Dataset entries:
════════
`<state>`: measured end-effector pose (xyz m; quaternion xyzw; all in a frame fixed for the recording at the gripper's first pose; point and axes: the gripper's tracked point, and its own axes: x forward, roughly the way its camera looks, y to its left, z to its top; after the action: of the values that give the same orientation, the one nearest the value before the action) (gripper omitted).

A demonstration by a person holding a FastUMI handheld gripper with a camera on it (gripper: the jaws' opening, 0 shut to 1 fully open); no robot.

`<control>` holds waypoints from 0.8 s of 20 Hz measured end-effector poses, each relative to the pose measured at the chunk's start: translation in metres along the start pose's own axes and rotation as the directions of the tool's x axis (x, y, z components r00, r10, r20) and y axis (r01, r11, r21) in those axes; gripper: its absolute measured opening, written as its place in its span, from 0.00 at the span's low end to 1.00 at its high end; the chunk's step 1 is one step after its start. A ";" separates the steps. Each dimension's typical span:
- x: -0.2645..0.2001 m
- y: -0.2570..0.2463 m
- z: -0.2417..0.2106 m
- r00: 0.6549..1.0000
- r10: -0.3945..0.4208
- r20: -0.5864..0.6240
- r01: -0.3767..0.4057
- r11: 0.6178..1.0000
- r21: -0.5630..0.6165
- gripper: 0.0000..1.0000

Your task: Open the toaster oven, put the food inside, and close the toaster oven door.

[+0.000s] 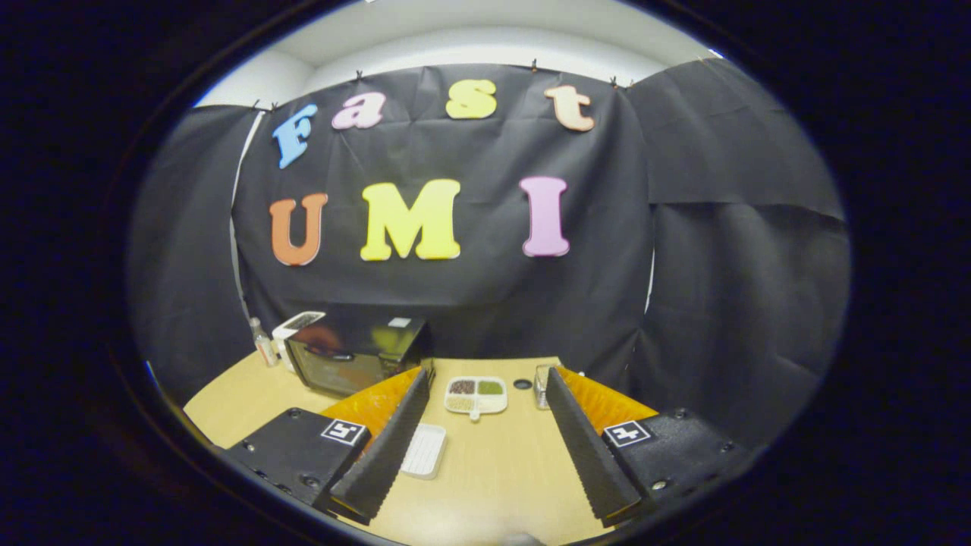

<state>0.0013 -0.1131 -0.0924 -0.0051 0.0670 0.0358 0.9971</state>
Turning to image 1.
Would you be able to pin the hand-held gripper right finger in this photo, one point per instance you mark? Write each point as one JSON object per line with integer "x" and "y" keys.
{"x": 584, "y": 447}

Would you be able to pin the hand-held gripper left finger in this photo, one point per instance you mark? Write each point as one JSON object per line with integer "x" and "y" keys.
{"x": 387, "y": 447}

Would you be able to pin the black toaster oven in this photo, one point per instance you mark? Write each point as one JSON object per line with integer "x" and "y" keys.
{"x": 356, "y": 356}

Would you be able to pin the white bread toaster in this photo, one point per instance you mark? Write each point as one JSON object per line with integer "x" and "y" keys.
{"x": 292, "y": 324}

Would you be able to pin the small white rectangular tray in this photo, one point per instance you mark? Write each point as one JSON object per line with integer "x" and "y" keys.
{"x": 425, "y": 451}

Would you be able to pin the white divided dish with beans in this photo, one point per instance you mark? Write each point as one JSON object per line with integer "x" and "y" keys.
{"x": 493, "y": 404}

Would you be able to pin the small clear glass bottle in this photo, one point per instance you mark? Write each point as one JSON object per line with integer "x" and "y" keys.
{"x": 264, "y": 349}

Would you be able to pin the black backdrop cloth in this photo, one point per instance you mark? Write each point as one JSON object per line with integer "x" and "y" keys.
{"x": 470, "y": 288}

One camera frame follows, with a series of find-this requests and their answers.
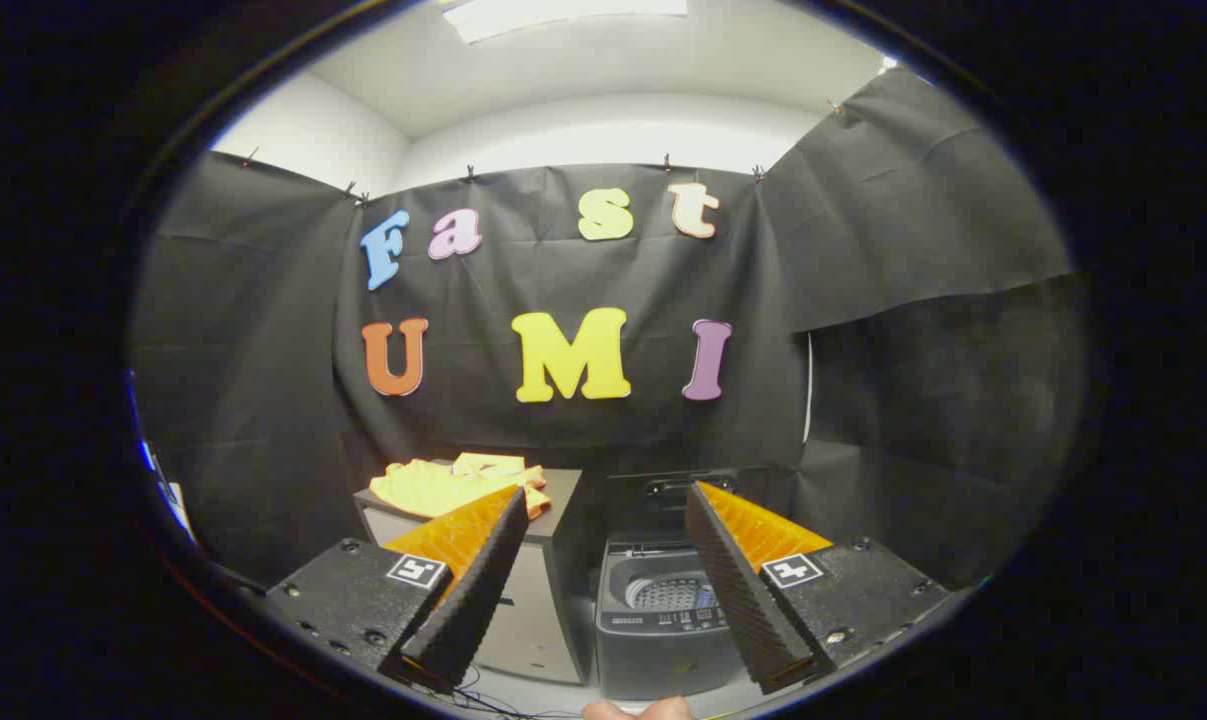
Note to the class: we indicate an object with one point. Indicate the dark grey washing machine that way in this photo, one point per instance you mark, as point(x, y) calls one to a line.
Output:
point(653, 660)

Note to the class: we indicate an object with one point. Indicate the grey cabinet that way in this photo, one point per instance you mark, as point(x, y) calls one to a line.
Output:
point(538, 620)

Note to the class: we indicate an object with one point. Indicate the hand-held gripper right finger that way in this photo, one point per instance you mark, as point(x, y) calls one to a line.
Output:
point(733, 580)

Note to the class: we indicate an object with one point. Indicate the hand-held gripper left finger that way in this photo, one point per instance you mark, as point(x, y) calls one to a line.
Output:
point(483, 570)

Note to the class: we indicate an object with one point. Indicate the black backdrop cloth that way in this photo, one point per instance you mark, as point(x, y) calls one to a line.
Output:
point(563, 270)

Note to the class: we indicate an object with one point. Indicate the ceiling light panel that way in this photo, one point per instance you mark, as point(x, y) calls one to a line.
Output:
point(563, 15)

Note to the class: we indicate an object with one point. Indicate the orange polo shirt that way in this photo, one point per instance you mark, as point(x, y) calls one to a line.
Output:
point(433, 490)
════════
DIRECTIONS = Please return the lines above exactly, with the pictures omitted.

THE ANSWER =
`<state>`: measured end-effector pose (xyz m; quaternion xyzw; all in a frame fixed for the recording at the gripper's first pose; point and axes: the gripper's tracked point, and its own axes: x forward, roughly the way its camera looks, y to its left, z to its top; after the action: of the values that give the same orientation, the one nearest the value before the action) (gripper omitted).

A demonstration by a person holding a FastUMI handheld gripper with a camera on it (gripper: the jaws' opening, 0 shut to 1 fully open); no robot.

`<control>` holds waypoints from 0.8 s of 20 Hz measured end-effector poses, each relative to the pose measured at the chunk's start: translation in metres along the start pose's own axes and rotation as the directions of the tool's x axis (x, y, z components r00, r10, r20) and y axis (r01, r11, r21) in those axes; gripper: its absolute measured opening, written as its place in its span, from 0.00 at the span's low end to 1.00 at its high end; the chunk's step 1 is one step after its start. A ";" separates the steps. Each dimension's typical span:
- x: -0.2645..0.2001 m
- y: -0.2570..0.2463 m
- z: -0.2417..0.2106 m
- r00: 0.6549..1.0000
- r10: -0.3945..0.4208
- r20: -0.5864..0.6240
- r01: -0.3767..0.4057
- r11: 0.6178..1.0000
- r21: -0.5630..0.6165
- gripper: 0.0000..1.0000

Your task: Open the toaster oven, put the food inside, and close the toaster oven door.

[+0.000s] 

<state>0.0013 -0.1131 -0.0924 -0.0051 0.0670 0.0358 0.9971</state>
Turning to image 1.
Would you be able to pin the hand-held gripper right finger in this photo, one point per instance you mark? Write each point as one JSON object per line with integer "x" and "y" keys.
{"x": 584, "y": 447}

Would you be able to pin the hand-held gripper left finger in this photo, one point per instance you mark? Write each point as one JSON object per line with integer "x" and "y" keys.
{"x": 387, "y": 447}

Would you be able to pin the black toaster oven in this photo, one point per instance you mark? Write each point as one JSON object per line with integer "x" and "y" keys.
{"x": 356, "y": 356}

Would you be able to pin the white bread toaster in this photo, one point per instance you mark? Write each point as one JSON object per line with integer "x" and "y" keys.
{"x": 292, "y": 324}

Would you be able to pin the small white rectangular tray in this photo, one point per instance you mark? Write each point as one JSON object per line with integer "x" and "y" keys.
{"x": 425, "y": 451}

Would you be able to pin the white divided dish with beans in this photo, one point per instance you mark? Write each point as one JSON object per line with integer "x" and "y" keys.
{"x": 493, "y": 404}

Would you be able to pin the small clear glass bottle in this photo, one point per instance you mark? Write each point as one JSON object per line with integer "x" and "y" keys.
{"x": 264, "y": 349}

Would you be able to pin the black backdrop cloth in this photo, one point per instance you mark? Write each point as one JSON object per line with integer "x" and "y" keys.
{"x": 470, "y": 288}

One camera frame follows, with a series of find-this requests and their answers.
Note to the class: we indicate an object with one point. Indicate the dark grey washing machine that way in this photo, one point per instance you mark, as point(x, y) calls one to a line.
Output:
point(653, 660)

Note to the class: we indicate an object with one point. Indicate the grey cabinet that way in this photo, one point per instance you mark, as point(x, y) calls one to a line.
Output:
point(538, 620)

Note to the class: we indicate an object with one point. Indicate the hand-held gripper right finger that way in this photo, one point per instance you mark, as point(x, y) calls one to a line.
Output:
point(733, 580)

Note to the class: we indicate an object with one point. Indicate the hand-held gripper left finger that way in this photo, one point per instance you mark, as point(x, y) calls one to a line.
Output:
point(483, 570)

Note to the class: we indicate an object with one point. Indicate the black backdrop cloth that way in this photo, one point per instance you mark, as point(x, y) calls one to a line.
Output:
point(563, 270)

Note to the class: we indicate an object with one point. Indicate the ceiling light panel that way in this photo, one point per instance you mark, as point(x, y) calls one to a line.
Output:
point(563, 15)

Note to the class: we indicate an object with one point. Indicate the orange polo shirt that way in this photo, one point per instance you mark, as point(x, y) calls one to a line.
Output:
point(433, 490)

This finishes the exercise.